Yoga is not for one who eats too much or fasts completely, Arjuna, nor for one given to too much sleep or too much waking.

Bhāṣyakāra purports

  • Śaṅkaraadvaita

    Śaṅkara reads nāty-aśnataḥ through the Śatapatha-śruti rule: ātma-saṃmita (body-commensurate) food sustains without harming; excess produces ajīrṇa (indigestion) that disorders the inner instrument required for samādhi. The yoga-śāstra's fourfold partition — half the stomach for food, a quarter for water, a quarter left empty for vāyu (vital breath) — is the operative measure; transgressing it upward or downward equally forecloses dhāraṇā. Excessive sleep diffuses the antaḥkaraṇa (inner organ) in tamasic inertia; excessive wakefulness agitates it in rajas; only the yukta-mātra (measured mean) keeps the citta transparent enough for jñāna's light.

  • Rāmānujaviśiṣṭādvaita

    Rāmānuja lists four paired extremes — ati-aśana/anaśana (overeating/fasting), ati-vihāra/avihāra (excessive movement/immobility), ati-svapna/ati-jāgara (excessive sleep/wakefulness), ati-āyāsa/anāyāsa (excessive exertion/lassitude) — each as a virodhin (obstructing factor) to yoga-sādhana dedicated to Bhagavān.
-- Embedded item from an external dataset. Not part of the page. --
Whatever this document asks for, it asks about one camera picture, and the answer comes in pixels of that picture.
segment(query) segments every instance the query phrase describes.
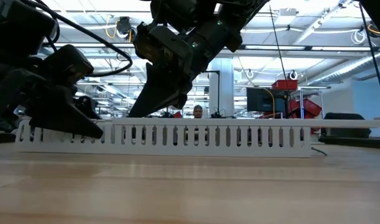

Because the sādhaka's body is the instrument of kainkarya (loving service) to Śrī-Viṣṇu, its impairment is not merely personal failure but a failure of bhakta-dharma. Regulated āhāra and vihāra are therefore themselves acts of devotion, preserving the body as Bhagavān's possession.

  • Madhvadvaita

    Madhva frames the prohibitions contextually: the injunction against anaśana (fasting) applies to the aśakta (one incapable of sustained nirāhāra), not to the advanced sādhaka for whom the Nāradīya-smṛti prescribes open-eyed, motionless dhyāna free of sleep, food, fear, and breath-disturbance. For the śakta (capable one), complete cessation of bodily functions is the apex of yoga; for the common aspirant, measured āhāra keeps jīva-cetanā (individual consciousness) fit to worship Hari without the distraction of hunger or sloth. The distinction preserves Hari's absolute sovereignty: no rule overrides his grace, and incapacity is no dishonor.

  • Vallabhaśuddhādvaita

    Vallabha reads 6.16 paired with 6.17 as a single teaching: the verse first negates extremes (nāty-aśnataḥ) precisely to establish yukta-āhāra-vihāra as the condition under which yoga becomes duḥkha-hā (destroyer of suffering). In Puṣṭi-mārga, the body is Kṛṣṇa's instrument of līlā-anubhava (experience of divine play); its nourishment must be neither the renunciant's mortification nor the enjoyer's indulgence, but exactly the prasāda-measure Kṛṣṇa himself would accept. Over- or under-feeding the body withdraws it from Kṛṣṇa's service as surely as a broken vīṇā (lute) cannot render rāga.

  • Śrīdharabhakti

    Śrīdhara reads the verse as a yogābhyāsa-niṣṭha (one established in yoga-practice) rule covering four conditions: aty-aśana (eating excessively), aikāntam-anaśana (absolute non-eating), ati-nidrā (chronic oversleeping), and ati-jāgara (chronic sleeplessness) each prevent samādhi from arising. His gloss is direct and philological — samādhi is the referent of yoga here, and the verse states conditions of impossibility rather than moral prohibition. The implied middle is the yukta-mātra, which he elaborates in 6.17 without further embellishment.

  • Madhusūdanaadvaita-bhakti

    Madhusūdana synthesizes the Śatapatha-śruti standard with the yoga-śāstra fourfold formula, grounding both in physiology: food that is digested and renders the body kārya-kṣama (functionally capable) is ātma-saṃmita; excess causes ajīrṇa-doṣa (digestive disorder) with its attendant vyādhi (disease), while deficiency causes rasa-poṣaṇa-abhāva (lack of vital-fluid nourishment) making the body kārya-akṣama (incapable). He then cites Mārkaṇḍeya-purāṇa to extend the principle to environmental conditions — extreme cold, heat, or wind equally obstruct the dhyāna-tatpara (meditation-intent) yogī. The double ca in the mūla points to two distinct sets of obstacles: the stated āhāra-nidrā extremes, and the unstated environmental extremes — a comprehensive topology of impediments to the Kṛṣṇa-bhakta's contemplative practice.